Pick every line out of the entries below that has the string "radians", and copy it.

───── EXCERPTED RECORDS ─────

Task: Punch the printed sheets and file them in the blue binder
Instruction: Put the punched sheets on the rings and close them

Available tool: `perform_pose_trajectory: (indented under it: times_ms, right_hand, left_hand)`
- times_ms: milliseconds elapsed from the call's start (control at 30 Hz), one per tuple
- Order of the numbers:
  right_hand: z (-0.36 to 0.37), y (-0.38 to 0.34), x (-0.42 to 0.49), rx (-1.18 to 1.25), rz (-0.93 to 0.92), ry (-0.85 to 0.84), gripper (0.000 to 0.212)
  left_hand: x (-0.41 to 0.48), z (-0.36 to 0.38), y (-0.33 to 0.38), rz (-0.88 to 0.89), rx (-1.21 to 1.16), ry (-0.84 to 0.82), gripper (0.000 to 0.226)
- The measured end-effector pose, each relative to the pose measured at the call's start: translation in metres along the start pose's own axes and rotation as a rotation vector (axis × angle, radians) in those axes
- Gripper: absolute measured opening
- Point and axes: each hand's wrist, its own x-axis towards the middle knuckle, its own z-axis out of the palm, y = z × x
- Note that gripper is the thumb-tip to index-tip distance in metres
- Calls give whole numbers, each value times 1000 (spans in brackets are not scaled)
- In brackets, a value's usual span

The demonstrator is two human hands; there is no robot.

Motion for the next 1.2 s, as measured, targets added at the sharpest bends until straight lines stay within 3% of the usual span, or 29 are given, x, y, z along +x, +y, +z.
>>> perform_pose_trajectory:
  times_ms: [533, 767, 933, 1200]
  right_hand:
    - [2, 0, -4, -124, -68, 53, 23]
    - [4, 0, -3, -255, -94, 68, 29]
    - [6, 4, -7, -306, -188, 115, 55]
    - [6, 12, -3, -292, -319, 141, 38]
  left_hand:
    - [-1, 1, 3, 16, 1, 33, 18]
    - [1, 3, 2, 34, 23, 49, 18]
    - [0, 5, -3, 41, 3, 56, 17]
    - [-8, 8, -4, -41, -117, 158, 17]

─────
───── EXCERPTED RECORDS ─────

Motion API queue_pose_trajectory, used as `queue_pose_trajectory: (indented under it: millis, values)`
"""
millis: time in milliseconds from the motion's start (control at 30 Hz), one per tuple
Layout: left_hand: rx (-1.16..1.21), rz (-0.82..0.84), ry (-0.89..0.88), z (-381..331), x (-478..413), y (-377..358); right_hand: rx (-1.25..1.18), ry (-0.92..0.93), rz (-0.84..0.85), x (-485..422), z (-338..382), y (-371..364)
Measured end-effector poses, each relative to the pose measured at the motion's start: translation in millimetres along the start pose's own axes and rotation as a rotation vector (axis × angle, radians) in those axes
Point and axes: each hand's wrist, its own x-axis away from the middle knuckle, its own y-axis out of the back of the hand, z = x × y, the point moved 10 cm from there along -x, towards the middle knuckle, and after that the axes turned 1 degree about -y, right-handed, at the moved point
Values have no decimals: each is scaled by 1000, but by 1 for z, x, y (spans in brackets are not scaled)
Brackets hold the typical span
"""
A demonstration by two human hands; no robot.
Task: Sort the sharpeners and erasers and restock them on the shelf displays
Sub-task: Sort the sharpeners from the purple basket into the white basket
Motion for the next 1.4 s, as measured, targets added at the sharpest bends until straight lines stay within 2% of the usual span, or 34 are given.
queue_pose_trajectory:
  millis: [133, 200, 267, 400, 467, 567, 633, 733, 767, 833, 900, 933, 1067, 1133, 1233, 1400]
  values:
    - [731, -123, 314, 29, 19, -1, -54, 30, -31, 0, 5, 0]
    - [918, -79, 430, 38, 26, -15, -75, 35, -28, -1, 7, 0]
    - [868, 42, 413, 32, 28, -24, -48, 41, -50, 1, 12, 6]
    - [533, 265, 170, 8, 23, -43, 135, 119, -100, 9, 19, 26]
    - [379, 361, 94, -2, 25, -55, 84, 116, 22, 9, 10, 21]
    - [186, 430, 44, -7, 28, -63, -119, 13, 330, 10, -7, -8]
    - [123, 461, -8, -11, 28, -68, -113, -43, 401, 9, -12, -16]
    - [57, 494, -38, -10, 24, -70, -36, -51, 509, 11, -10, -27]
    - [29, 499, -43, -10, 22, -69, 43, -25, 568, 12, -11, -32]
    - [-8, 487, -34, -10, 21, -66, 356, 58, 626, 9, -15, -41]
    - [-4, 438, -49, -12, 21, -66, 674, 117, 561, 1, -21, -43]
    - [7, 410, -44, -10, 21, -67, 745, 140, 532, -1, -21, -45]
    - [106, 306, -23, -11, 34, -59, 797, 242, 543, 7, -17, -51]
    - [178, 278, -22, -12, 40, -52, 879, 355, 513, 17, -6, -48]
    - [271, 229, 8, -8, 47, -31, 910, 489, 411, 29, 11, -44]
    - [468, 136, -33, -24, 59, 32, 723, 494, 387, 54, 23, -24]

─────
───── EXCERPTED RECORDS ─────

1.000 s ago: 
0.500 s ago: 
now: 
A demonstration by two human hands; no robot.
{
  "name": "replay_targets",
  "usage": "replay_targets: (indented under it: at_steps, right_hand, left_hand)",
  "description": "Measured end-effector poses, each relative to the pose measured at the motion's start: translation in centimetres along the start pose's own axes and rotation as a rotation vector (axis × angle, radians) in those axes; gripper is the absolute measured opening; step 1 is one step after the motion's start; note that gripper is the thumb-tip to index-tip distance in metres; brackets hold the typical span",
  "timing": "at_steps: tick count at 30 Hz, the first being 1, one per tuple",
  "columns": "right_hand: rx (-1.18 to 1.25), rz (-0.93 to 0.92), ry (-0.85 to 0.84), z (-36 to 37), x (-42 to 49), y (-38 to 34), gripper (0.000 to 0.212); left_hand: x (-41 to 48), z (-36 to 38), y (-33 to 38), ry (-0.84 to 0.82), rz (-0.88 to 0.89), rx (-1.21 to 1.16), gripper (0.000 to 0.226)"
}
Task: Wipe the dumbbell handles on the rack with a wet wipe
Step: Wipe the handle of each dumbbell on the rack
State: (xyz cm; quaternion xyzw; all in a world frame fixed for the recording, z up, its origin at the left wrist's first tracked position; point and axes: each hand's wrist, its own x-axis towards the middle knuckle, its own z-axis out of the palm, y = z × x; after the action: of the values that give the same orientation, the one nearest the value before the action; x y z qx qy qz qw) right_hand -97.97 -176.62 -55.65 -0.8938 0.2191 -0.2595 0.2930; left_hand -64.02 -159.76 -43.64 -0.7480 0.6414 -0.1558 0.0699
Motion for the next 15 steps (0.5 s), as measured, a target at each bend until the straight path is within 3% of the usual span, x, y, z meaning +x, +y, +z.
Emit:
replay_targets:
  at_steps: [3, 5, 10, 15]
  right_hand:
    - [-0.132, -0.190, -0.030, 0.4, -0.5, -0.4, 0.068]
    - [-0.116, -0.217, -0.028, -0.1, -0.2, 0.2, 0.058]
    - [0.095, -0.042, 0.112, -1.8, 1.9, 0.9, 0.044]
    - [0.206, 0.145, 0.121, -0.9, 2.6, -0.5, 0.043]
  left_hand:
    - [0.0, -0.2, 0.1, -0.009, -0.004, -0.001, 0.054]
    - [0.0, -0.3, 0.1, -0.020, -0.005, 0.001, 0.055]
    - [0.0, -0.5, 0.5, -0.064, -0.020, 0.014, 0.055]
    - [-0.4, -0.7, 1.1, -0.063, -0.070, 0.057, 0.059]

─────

• ANSWER BOX:
- The measured end-effector pose, each relative to the pose measured at the call's start: translation in metres along the start pose's own axes and rotation as a rotation vector (axis × angle, radians) in those axes
Measured end-effector poses, each relative to the pose measured at the motion's start: translation in millimetres along the start pose's own axes and rotation as a rotation vector (axis × angle, radians) in those axes
  "description": "Measured end-effector poses, each relative to the pose measured at the motion's start: translation in centimetres along the start pose's own axes and rotation as a rotation vector (axis × angle, radians) in those axes; gripper is the absolute measured opening; step 1 is one step after the motion's start; note that gripper is the thumb-tip to index-tip distance in metres; brackets hold the typical span",

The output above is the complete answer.